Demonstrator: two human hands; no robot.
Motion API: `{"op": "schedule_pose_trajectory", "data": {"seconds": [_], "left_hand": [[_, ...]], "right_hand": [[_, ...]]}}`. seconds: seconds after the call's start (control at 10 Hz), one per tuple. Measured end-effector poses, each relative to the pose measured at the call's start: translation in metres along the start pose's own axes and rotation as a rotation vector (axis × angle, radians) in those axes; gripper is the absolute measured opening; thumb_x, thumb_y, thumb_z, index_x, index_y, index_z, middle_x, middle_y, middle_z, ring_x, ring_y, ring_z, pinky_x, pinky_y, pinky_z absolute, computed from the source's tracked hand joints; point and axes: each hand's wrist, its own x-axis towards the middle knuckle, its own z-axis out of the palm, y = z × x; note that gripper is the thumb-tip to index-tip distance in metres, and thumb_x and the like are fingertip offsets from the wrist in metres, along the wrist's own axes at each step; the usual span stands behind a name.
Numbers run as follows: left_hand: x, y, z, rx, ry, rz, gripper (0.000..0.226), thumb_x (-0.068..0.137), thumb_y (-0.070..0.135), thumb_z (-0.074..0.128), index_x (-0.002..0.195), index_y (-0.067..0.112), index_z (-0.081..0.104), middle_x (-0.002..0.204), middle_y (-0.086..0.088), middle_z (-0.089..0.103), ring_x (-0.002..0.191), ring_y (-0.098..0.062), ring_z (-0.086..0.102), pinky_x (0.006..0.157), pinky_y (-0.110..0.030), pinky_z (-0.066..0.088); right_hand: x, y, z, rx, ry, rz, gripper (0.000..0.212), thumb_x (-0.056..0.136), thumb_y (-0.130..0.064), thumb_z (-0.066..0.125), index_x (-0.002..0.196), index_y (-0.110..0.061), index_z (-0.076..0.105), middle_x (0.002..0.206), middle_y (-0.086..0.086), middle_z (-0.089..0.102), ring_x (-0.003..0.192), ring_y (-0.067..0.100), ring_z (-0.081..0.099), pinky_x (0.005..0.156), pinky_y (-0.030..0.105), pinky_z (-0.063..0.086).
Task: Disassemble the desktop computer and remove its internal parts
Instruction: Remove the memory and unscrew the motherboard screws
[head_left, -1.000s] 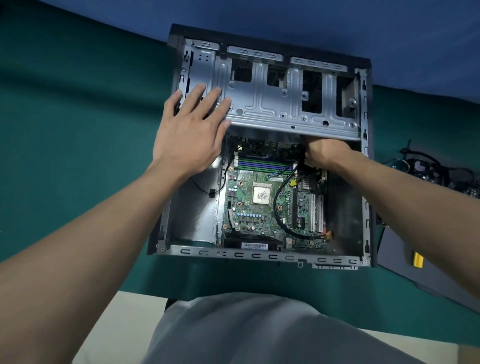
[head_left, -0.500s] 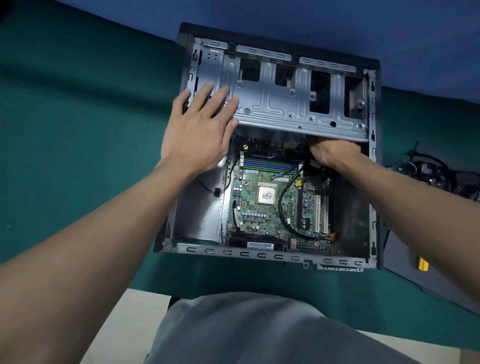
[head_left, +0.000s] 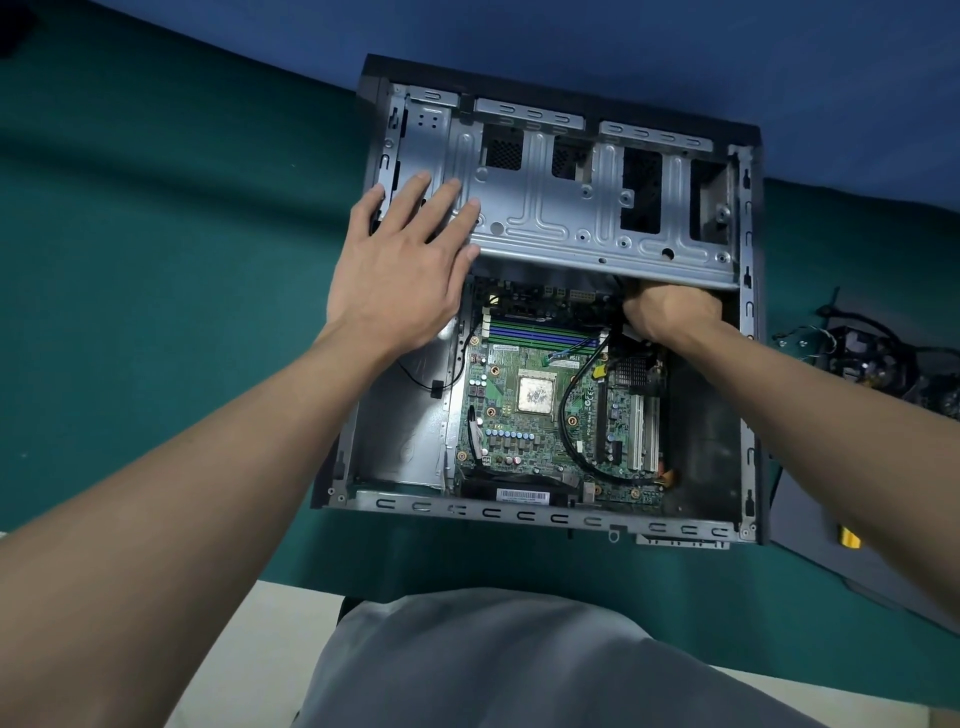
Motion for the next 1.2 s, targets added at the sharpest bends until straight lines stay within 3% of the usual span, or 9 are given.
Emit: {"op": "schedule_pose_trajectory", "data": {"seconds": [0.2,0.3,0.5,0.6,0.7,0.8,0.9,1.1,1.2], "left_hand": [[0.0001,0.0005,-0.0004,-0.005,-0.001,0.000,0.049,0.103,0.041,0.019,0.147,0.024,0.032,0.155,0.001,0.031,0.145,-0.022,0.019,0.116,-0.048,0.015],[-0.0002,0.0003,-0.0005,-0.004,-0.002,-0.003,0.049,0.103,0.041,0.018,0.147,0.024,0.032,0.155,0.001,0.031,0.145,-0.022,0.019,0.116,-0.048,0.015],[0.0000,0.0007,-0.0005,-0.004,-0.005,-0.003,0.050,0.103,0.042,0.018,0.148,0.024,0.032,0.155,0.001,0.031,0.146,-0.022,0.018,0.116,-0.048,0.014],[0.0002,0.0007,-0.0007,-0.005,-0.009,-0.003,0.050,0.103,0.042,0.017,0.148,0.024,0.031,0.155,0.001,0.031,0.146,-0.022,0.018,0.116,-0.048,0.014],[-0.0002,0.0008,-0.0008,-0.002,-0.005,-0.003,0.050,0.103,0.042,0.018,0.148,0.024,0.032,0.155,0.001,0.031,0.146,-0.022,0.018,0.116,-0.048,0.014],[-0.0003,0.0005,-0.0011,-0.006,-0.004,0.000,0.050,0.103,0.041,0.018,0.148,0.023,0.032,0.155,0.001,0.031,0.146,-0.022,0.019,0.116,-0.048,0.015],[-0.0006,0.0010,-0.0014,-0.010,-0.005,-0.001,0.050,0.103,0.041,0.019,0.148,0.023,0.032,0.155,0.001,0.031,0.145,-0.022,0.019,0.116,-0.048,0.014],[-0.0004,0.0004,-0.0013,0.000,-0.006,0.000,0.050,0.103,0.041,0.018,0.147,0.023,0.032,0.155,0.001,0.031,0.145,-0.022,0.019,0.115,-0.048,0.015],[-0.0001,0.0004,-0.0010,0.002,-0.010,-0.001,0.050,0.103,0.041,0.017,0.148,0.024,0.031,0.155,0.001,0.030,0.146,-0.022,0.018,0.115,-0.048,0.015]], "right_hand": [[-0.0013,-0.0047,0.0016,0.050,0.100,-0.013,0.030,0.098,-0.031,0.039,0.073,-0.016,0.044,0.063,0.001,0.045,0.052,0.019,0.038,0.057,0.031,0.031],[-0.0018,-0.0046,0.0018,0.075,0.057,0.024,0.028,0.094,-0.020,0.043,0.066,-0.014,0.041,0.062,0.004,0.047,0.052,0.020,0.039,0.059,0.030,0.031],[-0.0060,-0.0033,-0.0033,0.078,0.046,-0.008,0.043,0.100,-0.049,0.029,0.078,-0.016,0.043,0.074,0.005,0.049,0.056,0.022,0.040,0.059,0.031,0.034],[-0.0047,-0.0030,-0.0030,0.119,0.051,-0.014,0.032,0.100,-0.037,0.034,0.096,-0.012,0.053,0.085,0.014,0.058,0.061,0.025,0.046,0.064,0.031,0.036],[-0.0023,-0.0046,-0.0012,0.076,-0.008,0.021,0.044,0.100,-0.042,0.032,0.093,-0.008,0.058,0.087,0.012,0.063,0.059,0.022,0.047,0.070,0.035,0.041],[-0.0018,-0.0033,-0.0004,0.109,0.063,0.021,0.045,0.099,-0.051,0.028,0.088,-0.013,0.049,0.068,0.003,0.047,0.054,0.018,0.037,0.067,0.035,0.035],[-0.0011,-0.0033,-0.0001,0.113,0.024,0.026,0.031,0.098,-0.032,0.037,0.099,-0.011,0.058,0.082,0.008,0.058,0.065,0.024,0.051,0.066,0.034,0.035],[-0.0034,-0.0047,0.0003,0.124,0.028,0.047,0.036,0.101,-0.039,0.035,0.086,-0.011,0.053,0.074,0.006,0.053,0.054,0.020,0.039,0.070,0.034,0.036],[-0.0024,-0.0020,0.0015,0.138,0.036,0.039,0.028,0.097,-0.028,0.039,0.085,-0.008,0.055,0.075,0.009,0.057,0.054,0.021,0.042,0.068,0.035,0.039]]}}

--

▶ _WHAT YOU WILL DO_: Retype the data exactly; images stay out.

▶ _RESPONSE TO THE TASK_:
Demonstrator: two human hands; no robot.
Motion API: `{"op": "schedule_pose_trajectory", "data": {"seconds": [_], "left_hand": [[_, ...]], "right_hand": [[_, ...]]}}`. seconds: seconds after the call's start (control at 10 Hz), one per tuple. Measured end-effector poses, each relative to the pose measured at the call's start: translation in metres along the start pose's own axes and rotation as a rotation vector (axis × angle, radians) in those axes; gripper is the absolute measured opening; thumb_x, thumb_y, thumb_z, index_x, index_y, index_z, middle_x, middle_y, middle_z, ring_x, ring_y, ring_z, pinky_x, pinky_y, pinky_z absolute, computed from the source's tracked hand joints; point and axes: each hand's wrist, its own x-axis towards the middle knuckle, its own z-axis out of the palm, y = z × x; note that gripper is the thumb-tip to index-tip distance in metres, and thumb_x and the like are fingertip offsets from the wrist in metres, along the wrist's own axes at each step; the usual span stands behind a name.
Numbers run as follows: left_hand: x, y, z, rx, ry, rz, gripper (0.000..0.226), thumb_x (-0.068..0.137), thumb_y (-0.070..0.135), thumb_z (-0.074..0.128), index_x (-0.002..0.195), index_y (-0.067..0.112), index_z (-0.081..0.104), middle_x (-0.002..0.204), middle_y (-0.086..0.088), middle_z (-0.089..0.103), ring_x (-0.002..0.191), ring_y (-0.098..0.062), ring_z (-0.086..0.102), pinky_x (0.006..0.157), pinky_y (-0.110..0.030), pinky_z (-0.066..0.088); right_hand: x, y, z, rx, ry, rz, gripper (0.000..0.212), thumb_x (-0.056..0.136), thumb_y (-0.130..0.064), thumb_z (-0.066..0.125), index_x (-0.002..0.196), index_y (-0.110..0.061), index_z (-0.076..0.105), middle_x (0.002..0.206), middle_y (-0.086..0.086), middle_z (-0.089..0.102), ring_x (-0.003..0.192), ring_y (-0.067..0.100), ring_z (-0.081..0.099), pinky_x (0.005..0.156), pinky_y (-0.030..0.105), pinky_z (-0.063..0.086).
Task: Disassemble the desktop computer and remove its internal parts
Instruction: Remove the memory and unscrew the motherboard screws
[head_left, -1.000s] 
[head_left, -0.500s] 
[head_left, +0.000s] 
Motion for the next 1.2 s, targets added at the sharpest bends until straight lines stay within 3% of the usual span, or 9 are given.
Emit: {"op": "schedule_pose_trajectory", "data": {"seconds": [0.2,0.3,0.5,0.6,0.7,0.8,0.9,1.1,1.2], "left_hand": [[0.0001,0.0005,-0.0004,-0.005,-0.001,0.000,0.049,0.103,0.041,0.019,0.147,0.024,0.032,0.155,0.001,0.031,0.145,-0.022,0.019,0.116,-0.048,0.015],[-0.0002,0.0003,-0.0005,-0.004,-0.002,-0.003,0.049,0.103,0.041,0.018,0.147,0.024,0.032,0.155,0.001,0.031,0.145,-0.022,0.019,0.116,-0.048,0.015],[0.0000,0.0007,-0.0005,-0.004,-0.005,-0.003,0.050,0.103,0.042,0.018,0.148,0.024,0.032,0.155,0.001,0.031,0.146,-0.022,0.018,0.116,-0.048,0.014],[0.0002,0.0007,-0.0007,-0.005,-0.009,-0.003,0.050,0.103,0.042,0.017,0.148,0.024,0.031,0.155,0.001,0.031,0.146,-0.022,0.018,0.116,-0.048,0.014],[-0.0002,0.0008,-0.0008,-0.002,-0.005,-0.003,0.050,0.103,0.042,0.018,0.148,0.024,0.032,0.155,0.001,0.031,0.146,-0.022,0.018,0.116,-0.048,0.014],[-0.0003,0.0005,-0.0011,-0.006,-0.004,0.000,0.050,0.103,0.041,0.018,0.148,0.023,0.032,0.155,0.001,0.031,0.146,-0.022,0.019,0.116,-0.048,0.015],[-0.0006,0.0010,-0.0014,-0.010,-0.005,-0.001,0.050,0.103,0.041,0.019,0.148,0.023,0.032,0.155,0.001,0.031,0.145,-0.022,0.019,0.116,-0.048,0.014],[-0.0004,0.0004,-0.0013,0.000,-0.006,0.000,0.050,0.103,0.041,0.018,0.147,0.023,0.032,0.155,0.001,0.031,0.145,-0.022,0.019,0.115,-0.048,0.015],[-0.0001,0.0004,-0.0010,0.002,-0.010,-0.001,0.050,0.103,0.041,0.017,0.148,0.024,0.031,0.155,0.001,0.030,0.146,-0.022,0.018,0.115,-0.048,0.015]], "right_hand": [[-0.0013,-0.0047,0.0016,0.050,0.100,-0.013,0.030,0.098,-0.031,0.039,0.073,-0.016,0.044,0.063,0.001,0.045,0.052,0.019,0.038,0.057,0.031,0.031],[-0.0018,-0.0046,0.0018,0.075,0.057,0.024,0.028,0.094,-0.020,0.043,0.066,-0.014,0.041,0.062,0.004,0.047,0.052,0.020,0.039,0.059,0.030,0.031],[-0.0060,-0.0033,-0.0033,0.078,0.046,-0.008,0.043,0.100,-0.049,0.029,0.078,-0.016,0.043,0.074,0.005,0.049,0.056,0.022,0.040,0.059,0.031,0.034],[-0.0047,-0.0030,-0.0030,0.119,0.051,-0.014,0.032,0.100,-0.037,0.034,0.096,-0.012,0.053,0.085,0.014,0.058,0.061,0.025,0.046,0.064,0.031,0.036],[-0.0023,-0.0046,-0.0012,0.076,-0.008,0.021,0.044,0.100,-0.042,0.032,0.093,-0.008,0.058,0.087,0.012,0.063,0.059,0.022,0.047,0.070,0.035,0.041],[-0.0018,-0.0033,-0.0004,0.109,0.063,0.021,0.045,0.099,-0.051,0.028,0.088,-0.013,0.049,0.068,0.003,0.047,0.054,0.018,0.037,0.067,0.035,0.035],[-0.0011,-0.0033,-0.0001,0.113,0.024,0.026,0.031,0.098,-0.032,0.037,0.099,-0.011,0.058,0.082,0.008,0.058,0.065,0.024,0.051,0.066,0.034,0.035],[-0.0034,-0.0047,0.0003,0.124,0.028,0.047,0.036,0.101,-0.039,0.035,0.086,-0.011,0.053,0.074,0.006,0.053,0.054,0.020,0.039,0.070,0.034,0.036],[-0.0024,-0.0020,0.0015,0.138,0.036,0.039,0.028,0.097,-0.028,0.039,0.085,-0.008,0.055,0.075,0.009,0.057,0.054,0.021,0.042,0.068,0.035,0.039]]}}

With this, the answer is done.